▸ **ASSIGNMENT**
For this task, every record below must be reproduced exactly.

--- RAW DATA Enclosed Below ---

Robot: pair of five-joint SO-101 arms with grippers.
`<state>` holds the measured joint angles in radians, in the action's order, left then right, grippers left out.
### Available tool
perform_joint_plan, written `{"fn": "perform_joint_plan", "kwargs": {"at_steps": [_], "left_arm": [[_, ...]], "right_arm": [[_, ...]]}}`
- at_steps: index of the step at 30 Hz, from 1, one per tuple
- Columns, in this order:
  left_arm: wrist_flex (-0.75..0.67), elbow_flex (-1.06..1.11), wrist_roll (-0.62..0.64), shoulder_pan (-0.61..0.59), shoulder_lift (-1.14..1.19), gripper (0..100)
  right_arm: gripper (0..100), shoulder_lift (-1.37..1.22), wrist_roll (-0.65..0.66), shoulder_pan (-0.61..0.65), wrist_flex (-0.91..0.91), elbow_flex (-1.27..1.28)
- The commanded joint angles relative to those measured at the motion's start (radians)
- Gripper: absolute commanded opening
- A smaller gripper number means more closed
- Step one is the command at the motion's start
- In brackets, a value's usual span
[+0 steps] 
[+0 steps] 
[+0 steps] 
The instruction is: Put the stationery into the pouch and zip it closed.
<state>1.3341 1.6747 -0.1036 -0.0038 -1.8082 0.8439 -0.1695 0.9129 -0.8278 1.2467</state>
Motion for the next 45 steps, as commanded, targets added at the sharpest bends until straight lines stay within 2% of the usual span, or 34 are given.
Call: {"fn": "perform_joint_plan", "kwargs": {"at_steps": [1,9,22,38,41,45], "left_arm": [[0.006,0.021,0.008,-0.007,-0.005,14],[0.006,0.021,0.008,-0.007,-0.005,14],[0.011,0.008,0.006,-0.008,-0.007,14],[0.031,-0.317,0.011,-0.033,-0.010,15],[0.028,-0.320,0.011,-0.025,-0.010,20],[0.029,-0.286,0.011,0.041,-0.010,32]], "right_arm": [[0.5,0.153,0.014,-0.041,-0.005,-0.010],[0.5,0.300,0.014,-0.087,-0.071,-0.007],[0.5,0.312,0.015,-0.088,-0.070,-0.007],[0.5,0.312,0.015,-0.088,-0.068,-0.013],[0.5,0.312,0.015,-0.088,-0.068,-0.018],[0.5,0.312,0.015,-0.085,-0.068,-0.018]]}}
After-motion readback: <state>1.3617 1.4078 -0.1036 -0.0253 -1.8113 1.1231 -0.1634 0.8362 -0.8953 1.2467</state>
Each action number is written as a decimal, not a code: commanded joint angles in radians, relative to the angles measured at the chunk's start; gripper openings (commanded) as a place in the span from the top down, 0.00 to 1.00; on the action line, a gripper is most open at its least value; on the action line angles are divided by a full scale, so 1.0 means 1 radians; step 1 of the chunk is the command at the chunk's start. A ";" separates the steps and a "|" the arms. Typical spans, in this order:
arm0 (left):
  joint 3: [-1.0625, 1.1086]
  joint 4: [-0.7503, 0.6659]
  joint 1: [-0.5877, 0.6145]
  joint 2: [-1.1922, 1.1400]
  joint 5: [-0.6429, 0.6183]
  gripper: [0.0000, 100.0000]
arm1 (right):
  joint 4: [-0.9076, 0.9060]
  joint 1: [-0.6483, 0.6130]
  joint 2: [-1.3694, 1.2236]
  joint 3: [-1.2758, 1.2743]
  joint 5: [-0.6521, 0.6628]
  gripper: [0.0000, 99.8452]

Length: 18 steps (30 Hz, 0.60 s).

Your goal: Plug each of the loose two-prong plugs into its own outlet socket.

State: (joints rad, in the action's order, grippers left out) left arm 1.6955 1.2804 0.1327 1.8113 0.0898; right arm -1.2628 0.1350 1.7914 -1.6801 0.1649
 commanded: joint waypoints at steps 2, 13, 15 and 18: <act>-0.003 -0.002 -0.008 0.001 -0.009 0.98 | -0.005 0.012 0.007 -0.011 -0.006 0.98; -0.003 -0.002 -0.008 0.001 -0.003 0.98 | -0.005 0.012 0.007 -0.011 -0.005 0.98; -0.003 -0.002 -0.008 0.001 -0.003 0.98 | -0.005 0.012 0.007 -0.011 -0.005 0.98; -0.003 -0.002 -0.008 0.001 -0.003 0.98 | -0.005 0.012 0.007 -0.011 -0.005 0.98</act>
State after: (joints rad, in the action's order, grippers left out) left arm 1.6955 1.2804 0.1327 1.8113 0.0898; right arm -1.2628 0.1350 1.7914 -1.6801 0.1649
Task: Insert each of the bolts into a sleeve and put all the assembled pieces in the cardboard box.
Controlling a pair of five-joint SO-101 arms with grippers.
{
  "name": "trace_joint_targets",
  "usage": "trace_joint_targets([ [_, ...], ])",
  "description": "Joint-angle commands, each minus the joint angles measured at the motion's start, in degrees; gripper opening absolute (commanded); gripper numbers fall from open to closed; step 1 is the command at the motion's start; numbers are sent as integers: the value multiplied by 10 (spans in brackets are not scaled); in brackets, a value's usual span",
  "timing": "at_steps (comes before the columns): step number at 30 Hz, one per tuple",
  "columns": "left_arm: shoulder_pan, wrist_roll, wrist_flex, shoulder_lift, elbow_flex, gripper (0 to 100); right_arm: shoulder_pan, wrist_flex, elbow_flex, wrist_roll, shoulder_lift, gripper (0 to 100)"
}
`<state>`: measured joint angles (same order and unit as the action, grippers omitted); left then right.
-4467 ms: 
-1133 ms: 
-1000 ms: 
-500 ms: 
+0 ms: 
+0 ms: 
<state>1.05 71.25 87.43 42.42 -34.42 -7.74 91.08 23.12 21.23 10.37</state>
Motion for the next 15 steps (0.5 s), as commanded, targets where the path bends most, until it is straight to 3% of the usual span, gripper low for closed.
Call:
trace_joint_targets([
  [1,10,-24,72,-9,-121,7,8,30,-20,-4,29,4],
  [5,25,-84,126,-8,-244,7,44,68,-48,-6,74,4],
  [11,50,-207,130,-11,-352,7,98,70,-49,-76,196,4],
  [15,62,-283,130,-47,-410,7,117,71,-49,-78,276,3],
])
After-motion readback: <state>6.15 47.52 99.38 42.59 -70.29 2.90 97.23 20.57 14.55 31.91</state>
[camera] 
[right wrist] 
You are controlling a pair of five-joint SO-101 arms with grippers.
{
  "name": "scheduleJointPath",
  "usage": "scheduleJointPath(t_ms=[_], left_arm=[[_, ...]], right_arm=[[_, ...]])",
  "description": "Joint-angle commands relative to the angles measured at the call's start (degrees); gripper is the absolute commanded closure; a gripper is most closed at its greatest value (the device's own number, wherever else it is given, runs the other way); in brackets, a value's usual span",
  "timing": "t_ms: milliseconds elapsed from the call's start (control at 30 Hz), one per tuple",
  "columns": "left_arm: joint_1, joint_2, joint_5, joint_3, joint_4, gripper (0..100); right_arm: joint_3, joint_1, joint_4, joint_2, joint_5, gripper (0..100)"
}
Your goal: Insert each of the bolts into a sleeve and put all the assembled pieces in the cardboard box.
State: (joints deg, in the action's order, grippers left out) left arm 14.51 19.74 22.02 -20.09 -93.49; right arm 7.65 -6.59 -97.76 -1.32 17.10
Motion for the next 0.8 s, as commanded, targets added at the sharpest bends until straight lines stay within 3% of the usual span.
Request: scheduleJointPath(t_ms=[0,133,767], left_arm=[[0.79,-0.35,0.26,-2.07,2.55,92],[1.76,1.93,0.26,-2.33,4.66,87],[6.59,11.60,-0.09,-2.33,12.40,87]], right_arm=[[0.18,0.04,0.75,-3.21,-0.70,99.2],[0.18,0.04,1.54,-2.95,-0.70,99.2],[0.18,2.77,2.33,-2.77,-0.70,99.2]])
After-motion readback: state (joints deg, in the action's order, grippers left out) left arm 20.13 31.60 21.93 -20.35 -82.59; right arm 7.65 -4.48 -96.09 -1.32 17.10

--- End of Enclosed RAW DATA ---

▸ **TASK RESULT**
Robot: pair of five-joint SO-101 arms with grippers.
`<state>` holds the measured joint angles in radians, in the action's order, left then right, grippers left out.
### Available tool
perform_joint_plan, written `{"fn": "perform_joint_plan", "kwargs": {"at_steps": [_], "left_arm": [[_, ...]], "right_arm": [[_, ...]]}}`
- at_steps: index of the step at 30 Hz, from 1, one per tuple
- Columns, in this order:
  left_arm: wrist_flex (-0.75..0.67), elbow_flex (-1.06..1.11), wrist_roll (-0.62..0.64), shoulder_pan (-0.61..0.59), shoulder_lift (-1.14..1.19), gripper (0..100)
  right_arm: gripper (0..100), shoulder_lift (-1.37..1.22), wrist_roll (-0.65..0.66), shoulder_pan (-0.61..0.65), wrist_flex (-0.91..0.91), elbow_flex (-1.27..1.28)
- The commanded joint angles relative to those measured at the motion's start (radians)
- Gripper: absolute commanded opening
- A smaller gripper number means more closed
- Step one is the command at the motion's start
- In brackets, a value's usual span
[+0 steps] 
[+0 steps] 
[+0 steps] 
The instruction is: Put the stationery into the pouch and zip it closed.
<state>1.3341 1.6747 -0.1036 -0.0038 -1.8082 0.8439 -0.1695 0.9129 -0.8278 1.2467</state>
Motion for the next 45 steps, as commanded, targets added at the sharpest bends until straight lines stay within 2% of the usual span, or 34 are given.
Call: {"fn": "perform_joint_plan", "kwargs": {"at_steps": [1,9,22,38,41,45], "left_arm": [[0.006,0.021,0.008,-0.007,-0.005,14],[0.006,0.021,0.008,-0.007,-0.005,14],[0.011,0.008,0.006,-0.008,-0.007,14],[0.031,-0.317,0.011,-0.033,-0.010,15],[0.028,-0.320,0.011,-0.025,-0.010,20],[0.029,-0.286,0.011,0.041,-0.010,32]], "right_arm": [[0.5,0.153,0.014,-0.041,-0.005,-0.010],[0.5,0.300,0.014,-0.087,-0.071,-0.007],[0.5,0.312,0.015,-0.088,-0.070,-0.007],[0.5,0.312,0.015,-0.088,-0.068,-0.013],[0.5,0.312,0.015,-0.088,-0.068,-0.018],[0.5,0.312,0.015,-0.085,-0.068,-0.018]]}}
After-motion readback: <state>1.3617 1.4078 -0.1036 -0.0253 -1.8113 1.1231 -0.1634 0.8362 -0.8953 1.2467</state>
Each action number is written as a decimal, not a code: commanded joint angles in radians, relative to the angles measured at the chunk's start; gripper openings (commanded) as a place in the span from the top down, 0.00 to 1.00; on the action line, a gripper is most open at its least value; on the action line angles are divided by a full scale, so 1.0 means 1 radians; step 1 of the chunk is the command at the chunk's start. A ";" separates the steps and a "|" the arms. Typical spans, in this order:
arm0 (left):
  joint 3: [-1.0625, 1.1086]
  joint 4: [-0.7503, 0.6659]
  joint 1: [-0.5877, 0.6145]
  joint 2: [-1.1922, 1.1400]
  joint 5: [-0.6429, 0.6183]
  gripper: [0.0000, 100.0000]
arm1 (right):
  joint 4: [-0.9076, 0.9060]
  joint 1: [-0.6483, 0.6130]
  joint 2: [-1.3694, 1.2236]
  joint 3: [-1.2758, 1.2743]
  joint 5: [-0.6521, 0.6628]
  gripper: [0.0000, 99.8452]

Length: 18 steps (30 Hz, 0.60 s).

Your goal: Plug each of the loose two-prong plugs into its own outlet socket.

State: (joints rad, in the action's order, grippers left out) left arm 1.6955 1.2804 0.1327 1.8113 0.0898; right arm -1.2628 0.1350 1.7914 -1.6801 0.1649
 commanded: joint waypoints at steps 2, 13, 15 and 18: <act>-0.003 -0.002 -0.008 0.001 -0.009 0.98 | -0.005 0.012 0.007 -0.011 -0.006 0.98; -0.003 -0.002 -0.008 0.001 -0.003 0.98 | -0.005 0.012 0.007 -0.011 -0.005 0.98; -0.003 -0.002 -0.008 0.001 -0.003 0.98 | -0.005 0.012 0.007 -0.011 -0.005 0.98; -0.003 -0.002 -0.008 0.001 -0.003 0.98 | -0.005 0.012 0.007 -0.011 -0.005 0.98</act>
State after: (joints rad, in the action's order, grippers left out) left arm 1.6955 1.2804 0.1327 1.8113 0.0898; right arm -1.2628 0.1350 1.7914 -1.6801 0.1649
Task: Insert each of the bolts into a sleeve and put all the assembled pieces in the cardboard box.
Controlling a pair of five-joint SO-101 arms with grippers.
{
  "name": "trace_joint_targets",
  "usage": "trace_joint_targets([ [_, ...], ])",
  "description": "Joint-angle commands, each minus the joint angles measured at the motion's start, in degrees; gripper opening absolute (commanded); gripper numbers fall from open to closed; step 1 is the command at the motion's start; numbers are sent as integers: the value multiplied by 10 (spans in brackets are not scaled); in brackets, a value's usual span",
  "timing": "at_steps (comes before the columns): step number at 30 Hz, one per tuple",
  "columns": "left_arm: shoulder_pan, wrist_roll, wrist_flex, shoulder_lift, elbow_flex, gripper (0 to 100); right_arm: shoulder_pan, wrist_flex, elbow_flex, wrist_roll, shoulder_lift, gripper (0 to 100)"
}
`<state>`: measured joint angles (same order and unit as the action, grippers omitted); left then right.
-4467 ms: 
-1133 ms: 
-1000 ms: 
-500 ms: 
+0 ms: 
+0 ms: 
<state>1.05 71.25 87.43 42.42 -34.42 -7.74 91.08 23.12 21.23 10.37</state>
Motion for the next 15 steps (0.5 s), as commanded, targets where the path bends most, until it is straight to 3% of the usual span, gripper low for closed.
Call:
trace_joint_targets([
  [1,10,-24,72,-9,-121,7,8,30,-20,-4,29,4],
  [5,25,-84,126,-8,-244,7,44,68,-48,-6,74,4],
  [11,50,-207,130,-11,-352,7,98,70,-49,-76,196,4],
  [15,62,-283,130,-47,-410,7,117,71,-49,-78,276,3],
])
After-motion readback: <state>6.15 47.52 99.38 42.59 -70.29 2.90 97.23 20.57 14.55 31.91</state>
[camera] 
[right wrist] 
You are controlling a pair of five-joint SO-101 arms with grippers.
{
  "name": "scheduleJointPath",
  "usage": "scheduleJointPath(t_ms=[_], left_arm=[[_, ...]], right_arm=[[_, ...]])",
  "description": "Joint-angle commands relative to the angles measured at the call's start (degrees); gripper is the absolute commanded closure; a gripper is most closed at its greatest value (the device's own number, wherever else it is given, runs the other way); in brackets, a value's usual span",
  "timing": "t_ms: milliseconds elapsed from the call's start (control at 30 Hz), one per tuple",
  "columns": "left_arm: joint_1, joint_2, joint_5, joint_3, joint_4, gripper (0..100); right_arm: joint_3, joint_1, joint_4, joint_2, joint_5, gripper (0..100)"
}
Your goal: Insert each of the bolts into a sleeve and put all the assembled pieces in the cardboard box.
State: (joints deg, in the action's order, grippers left out) left arm 14.51 19.74 22.02 -20.09 -93.49; right arm 7.65 -6.59 -97.76 -1.32 17.10
Motion for the next 0.8 s, as commanded, targets added at the sharpest bends until straight lines stay within 3% of the usual span.
Request: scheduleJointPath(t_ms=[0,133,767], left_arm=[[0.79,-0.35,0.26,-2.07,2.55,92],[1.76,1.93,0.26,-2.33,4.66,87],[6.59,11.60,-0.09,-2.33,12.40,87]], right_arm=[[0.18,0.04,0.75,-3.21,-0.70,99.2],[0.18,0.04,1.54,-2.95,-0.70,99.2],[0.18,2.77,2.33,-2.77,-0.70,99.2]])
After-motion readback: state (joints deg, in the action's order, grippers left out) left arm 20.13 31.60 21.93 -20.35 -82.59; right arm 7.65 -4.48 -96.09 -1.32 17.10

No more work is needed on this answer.